• WHAT TO WORK ON
Return the lines below that contain "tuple".

• DATA RECORDS
◇ ◇ ◇ ◇ ◇
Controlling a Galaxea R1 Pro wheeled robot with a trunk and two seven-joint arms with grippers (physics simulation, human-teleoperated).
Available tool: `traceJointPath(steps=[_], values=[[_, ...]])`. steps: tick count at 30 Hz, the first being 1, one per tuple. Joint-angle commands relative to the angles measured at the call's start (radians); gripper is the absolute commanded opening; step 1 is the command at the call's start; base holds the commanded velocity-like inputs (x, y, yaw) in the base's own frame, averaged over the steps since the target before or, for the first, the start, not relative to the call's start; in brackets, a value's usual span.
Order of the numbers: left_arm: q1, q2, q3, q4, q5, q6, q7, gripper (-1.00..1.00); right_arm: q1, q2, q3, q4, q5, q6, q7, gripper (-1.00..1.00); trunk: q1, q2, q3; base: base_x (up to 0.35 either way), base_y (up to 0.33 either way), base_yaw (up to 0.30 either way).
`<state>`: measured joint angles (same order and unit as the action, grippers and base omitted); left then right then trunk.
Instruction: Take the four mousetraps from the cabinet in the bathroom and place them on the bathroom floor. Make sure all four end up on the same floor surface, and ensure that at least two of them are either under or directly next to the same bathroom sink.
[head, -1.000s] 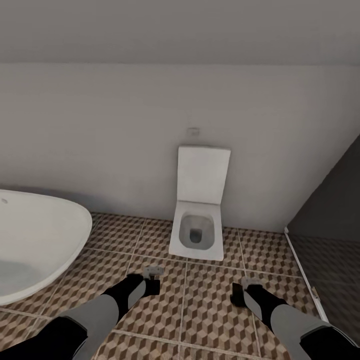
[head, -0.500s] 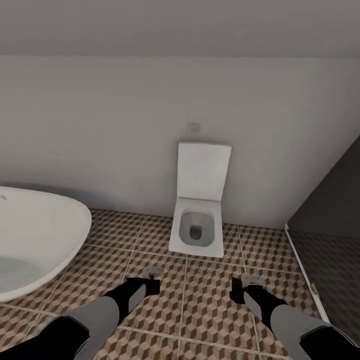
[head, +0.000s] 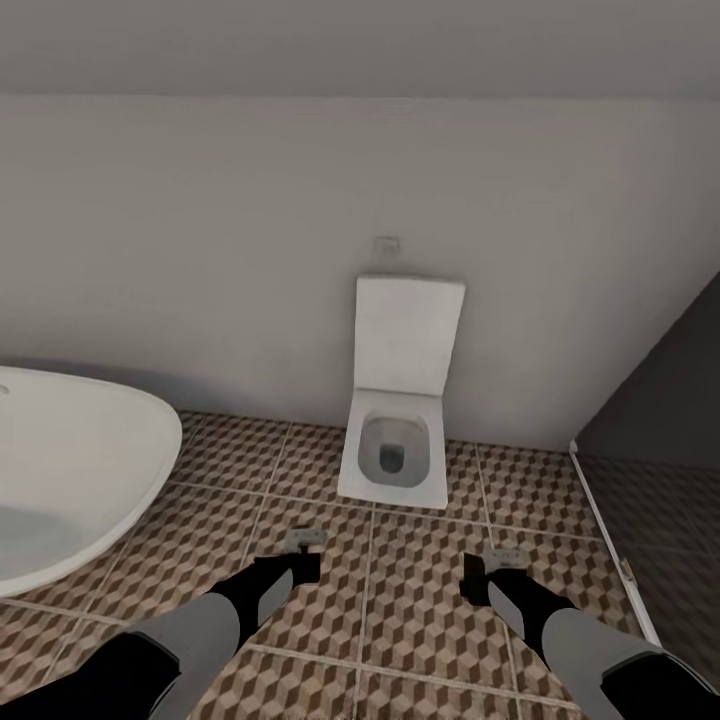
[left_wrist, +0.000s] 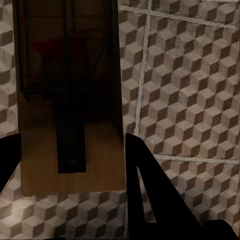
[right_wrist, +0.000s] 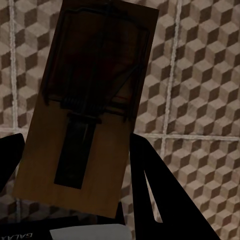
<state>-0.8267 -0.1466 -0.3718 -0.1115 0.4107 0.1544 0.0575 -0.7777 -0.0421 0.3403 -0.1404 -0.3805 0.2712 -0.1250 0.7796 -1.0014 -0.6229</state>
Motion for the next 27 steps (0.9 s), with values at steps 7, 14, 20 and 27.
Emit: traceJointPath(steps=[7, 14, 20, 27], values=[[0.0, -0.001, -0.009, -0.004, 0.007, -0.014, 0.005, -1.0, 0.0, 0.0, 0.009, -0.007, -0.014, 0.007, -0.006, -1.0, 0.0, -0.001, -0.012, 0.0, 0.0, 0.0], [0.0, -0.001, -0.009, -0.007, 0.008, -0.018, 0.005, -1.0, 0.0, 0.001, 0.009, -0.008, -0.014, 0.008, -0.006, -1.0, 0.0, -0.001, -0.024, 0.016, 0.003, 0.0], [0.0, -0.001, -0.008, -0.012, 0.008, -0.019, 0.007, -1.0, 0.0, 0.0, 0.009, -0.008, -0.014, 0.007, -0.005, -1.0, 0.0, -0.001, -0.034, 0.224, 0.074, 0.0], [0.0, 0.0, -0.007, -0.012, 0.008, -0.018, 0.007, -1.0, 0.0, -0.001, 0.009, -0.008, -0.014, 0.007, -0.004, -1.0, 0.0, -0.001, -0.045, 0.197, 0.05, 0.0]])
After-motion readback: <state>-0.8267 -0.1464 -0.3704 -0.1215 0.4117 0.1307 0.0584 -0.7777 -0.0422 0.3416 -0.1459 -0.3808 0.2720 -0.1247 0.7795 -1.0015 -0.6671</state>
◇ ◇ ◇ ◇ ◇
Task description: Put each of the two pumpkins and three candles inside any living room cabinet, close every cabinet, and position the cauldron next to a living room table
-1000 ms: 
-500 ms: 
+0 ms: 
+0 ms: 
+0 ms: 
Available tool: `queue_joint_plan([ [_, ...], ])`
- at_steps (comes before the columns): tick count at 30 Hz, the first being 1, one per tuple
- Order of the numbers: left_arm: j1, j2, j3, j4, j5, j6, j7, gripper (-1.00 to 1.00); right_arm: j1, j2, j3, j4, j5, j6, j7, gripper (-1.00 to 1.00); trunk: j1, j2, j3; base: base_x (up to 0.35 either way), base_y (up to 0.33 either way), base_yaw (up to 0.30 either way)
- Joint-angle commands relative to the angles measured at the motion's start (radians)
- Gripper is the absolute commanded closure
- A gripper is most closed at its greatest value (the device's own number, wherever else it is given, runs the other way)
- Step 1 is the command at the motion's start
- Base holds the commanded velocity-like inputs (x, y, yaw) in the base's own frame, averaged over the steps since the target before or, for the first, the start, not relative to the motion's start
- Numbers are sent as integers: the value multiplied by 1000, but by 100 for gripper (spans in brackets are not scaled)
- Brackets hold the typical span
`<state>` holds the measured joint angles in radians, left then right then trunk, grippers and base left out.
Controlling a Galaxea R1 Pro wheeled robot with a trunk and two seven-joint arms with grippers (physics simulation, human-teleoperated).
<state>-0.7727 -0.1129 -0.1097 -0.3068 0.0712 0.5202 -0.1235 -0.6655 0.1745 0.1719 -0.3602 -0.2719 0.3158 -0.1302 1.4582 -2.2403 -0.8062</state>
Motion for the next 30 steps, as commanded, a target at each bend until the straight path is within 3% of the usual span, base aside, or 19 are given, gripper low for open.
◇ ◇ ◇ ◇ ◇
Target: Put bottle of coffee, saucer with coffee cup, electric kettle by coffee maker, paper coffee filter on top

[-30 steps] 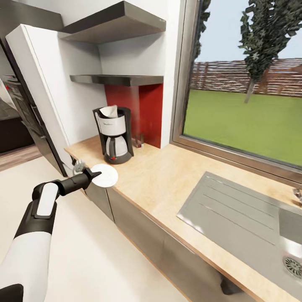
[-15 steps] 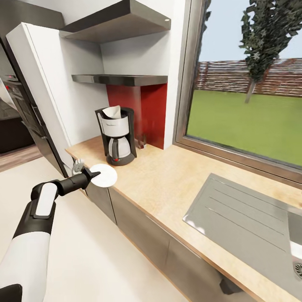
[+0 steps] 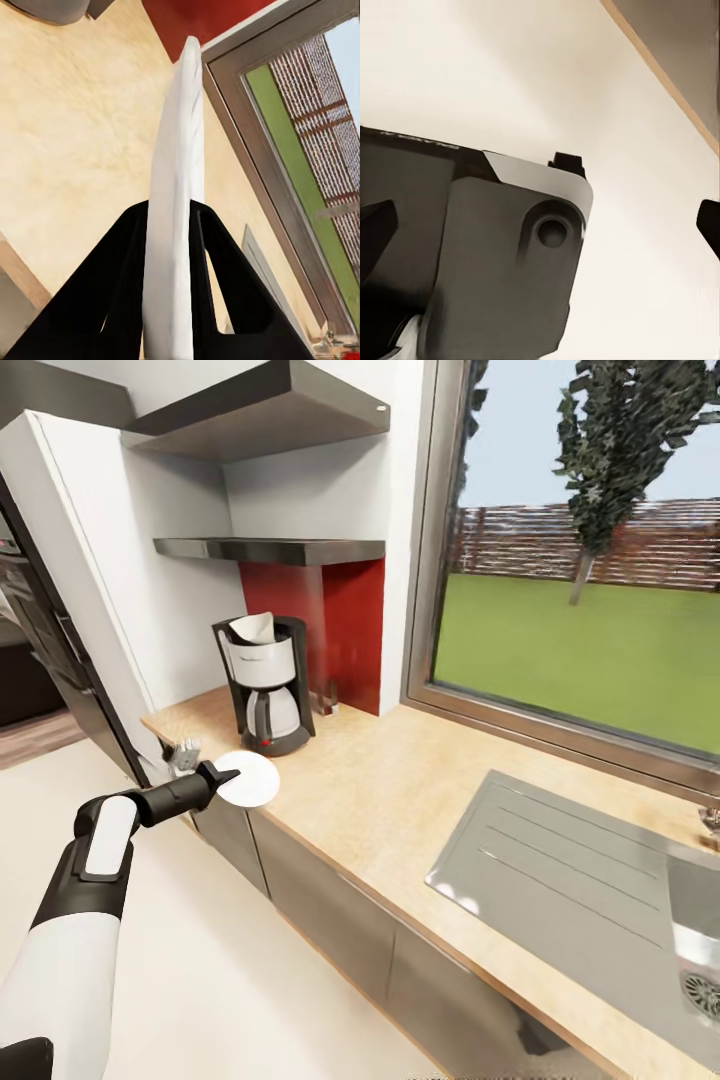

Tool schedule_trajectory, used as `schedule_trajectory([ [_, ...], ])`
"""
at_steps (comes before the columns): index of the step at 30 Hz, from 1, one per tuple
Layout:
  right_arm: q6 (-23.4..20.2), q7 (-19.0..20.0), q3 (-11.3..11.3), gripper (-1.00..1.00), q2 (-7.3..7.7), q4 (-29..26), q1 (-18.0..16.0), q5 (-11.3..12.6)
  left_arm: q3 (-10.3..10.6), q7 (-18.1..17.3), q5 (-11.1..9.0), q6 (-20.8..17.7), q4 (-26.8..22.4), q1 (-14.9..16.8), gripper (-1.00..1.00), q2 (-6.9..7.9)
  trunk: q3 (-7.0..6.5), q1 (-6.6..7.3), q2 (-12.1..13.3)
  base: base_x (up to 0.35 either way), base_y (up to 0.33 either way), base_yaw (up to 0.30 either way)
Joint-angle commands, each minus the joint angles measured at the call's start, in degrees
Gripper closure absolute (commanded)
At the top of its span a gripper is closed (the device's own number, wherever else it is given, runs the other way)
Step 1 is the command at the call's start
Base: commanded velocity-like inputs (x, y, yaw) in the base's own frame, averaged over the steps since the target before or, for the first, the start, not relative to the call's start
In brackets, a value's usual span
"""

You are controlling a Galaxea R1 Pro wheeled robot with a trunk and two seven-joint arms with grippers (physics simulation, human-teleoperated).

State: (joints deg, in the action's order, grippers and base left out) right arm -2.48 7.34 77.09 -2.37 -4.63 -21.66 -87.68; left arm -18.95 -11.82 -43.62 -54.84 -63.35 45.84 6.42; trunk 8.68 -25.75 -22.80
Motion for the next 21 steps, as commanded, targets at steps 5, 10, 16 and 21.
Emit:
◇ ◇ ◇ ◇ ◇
• ANSWER TO THIS PROBLEM
Available tool: `traceJointPath(steps=[_], values=[[_, ...]])`. steps: tick count at 30 Hz, the first being 1, one per tuple. Joint-angle commands relative to the angles measured at the call's start (radians); gripper is the absolute commanded opening; step 1 is the command at the call's start; base holds the commanded velocity-like inputs (x, y, yaw) in the base's own frame, averaged over the steps since the target before or, for the first, the start, not relative to the call's start; in brackets, a value's usual span.
- at_steps (comes before the columns): tick count at 30 Hz, the first being 1, one per tuple
at_steps (comes before the columns): index of the step at 30 Hz, from 1, one per tuple

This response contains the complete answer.